• _WHAT YOU SHOULD DO_
Your response should be an exact transcription of the data, images excluded.

• _DATA BLOCK_
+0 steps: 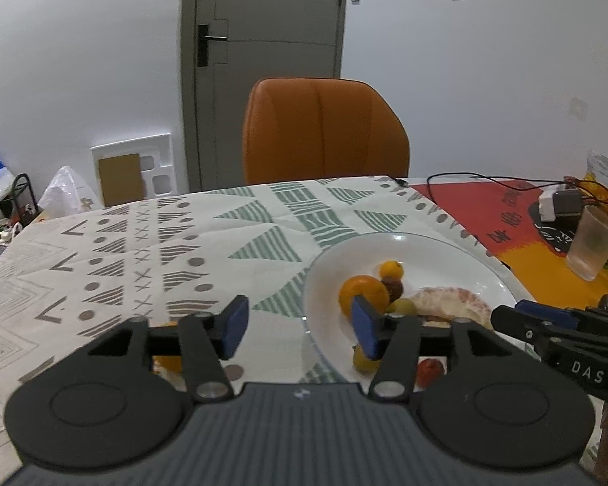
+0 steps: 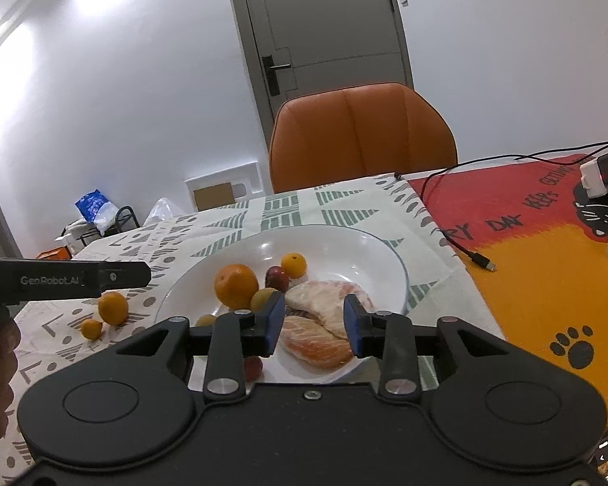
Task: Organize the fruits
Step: 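Carry both plums into the bowl and open both grippers, then close the left gripper on a small orange on the tablecloth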
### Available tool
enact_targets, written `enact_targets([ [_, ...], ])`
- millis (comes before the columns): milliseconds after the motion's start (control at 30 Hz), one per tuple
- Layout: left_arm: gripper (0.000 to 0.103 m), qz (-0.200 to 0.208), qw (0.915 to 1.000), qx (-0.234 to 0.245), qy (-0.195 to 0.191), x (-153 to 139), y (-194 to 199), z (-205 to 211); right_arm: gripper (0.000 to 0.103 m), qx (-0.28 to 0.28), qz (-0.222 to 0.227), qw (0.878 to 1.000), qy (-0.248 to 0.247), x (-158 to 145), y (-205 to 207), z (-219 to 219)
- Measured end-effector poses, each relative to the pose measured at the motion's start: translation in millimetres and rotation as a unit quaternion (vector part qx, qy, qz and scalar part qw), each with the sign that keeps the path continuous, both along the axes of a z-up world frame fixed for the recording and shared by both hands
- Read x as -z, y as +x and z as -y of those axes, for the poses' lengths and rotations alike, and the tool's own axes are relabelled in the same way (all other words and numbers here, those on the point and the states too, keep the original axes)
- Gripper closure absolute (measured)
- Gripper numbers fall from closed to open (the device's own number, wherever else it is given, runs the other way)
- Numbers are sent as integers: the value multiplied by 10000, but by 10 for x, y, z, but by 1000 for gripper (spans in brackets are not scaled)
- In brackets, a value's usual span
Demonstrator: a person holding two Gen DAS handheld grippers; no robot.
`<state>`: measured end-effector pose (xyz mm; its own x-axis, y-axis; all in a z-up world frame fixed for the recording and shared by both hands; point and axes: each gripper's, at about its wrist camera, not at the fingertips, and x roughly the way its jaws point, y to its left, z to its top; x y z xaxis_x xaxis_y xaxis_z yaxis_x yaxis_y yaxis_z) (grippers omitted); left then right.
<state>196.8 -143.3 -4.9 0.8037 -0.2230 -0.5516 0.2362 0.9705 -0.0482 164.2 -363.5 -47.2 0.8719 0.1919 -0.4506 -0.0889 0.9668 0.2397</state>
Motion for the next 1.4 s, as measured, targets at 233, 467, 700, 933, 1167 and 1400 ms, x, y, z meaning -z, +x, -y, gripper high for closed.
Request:
enact_targets([
  [233,37,71,9997,-190,98,-36,-99,-175,62,-105,71,9999,20,-49,-41,-106],
  [467,31,125,9987,-453,183,-50,-166,-394,48,-258,111,9996,13,-74,-62,-237],
  [700,21,130,9965,-789,242,-20,-185,-639,3,-430,392,9983,-89,-116,-102,-395],
  [933,20,105,9946,-999,259,20,-197,-847,0,-672,414,9968,-94,-126,-63,-592],
  [1167,20,23,9932,-1145,184,117,-174,-1024,0,-838,299,9960,-76,-89,26,-751],
  [1400,21,-12,9933,-1152,26,227,-128,-1121,0,-937,231,9953,-102,-60,97,-863],
])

• _REPLY_
+0 steps: 
+0 steps: 
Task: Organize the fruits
Step: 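Carry both plums into the bowl and open both grippers, then close the left gripper on a small orange on the tablecloth
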### Available tool
enact_targets, written `enact_targets([ [_, ...], ])`
- millis (comes before the columns): milliseconds after the motion's start (control at 30 Hz), one per tuple
- Layout: left_arm: gripper (0.000 to 0.103 m), qz (-0.200 to 0.208), qw (0.915 to 1.000), qx (-0.234 to 0.245), qy (-0.195 to 0.191), x (-153 to 139), y (-194 to 199), z (-205 to 211); right_arm: gripper (0.000 to 0.103 m), qx (-0.28 to 0.28), qz (-0.222 to 0.227), qw (0.878 to 1.000), qy (-0.248 to 0.247), x (-158 to 145), y (-205 to 207), z (-219 to 219)
- Measured end-effector poses, each relative to the pose measured at the motion's start: translation in millimetres and rotation as a unit quaternion (vector part qx, qy, qz and scalar part qw), each with the sign that keeps the path continuous, both along the axes of a z-up world frame fixed for the recording and shared by both hands
- Read x as -z, y as +x and z as -y of those axes, for the poses' lengths and rotations alike, and the tool's own axes are relabelled in the same way (all other words and numbers here, those on the point and the states too, keep the original axes)
- Gripper closure absolute (measured)
- Gripper numbers fall from closed to open (the device's own number, wherever else it is given, runs the other way)
- Numbers are sent as integers: the value multiplied by 10000, but by 10 for x, y, z, but by 1000 for gripper (spans in brackets are not scaled)
- In brackets, a value's usual span
Demonstrator: a person holding two Gen DAS handheld grippers; no robot.
`<state>`: measured end-effector pose (xyz mm; its own x-axis, y-axis; all in a z-up world frame fixed for the recording and shared by both hands; point and axes: each gripper's, at about its wrist camera, not at the fingertips, and x roughly the way its jaws point, y to its left, z to its top; x y z xaxis_x xaxis_y xaxis_z yaxis_x yaxis_y yaxis_z) (grippers omitted); left then right.
<state>196.8 -143.3 -4.9 0.8037 -0.2230 -0.5516 0.2362 0.9705 -0.0482 164.2 -363.5 -47.2 0.8719 0.1919 -0.4506 -0.0889 0.9668 0.2397</state>
Motion for the next 1.4 s, as measured, targets at 233, 467, 700, 933, 1167 and 1400 ms, x, y, z meaning -z, +x, -y, gripper high for closed.
Request:
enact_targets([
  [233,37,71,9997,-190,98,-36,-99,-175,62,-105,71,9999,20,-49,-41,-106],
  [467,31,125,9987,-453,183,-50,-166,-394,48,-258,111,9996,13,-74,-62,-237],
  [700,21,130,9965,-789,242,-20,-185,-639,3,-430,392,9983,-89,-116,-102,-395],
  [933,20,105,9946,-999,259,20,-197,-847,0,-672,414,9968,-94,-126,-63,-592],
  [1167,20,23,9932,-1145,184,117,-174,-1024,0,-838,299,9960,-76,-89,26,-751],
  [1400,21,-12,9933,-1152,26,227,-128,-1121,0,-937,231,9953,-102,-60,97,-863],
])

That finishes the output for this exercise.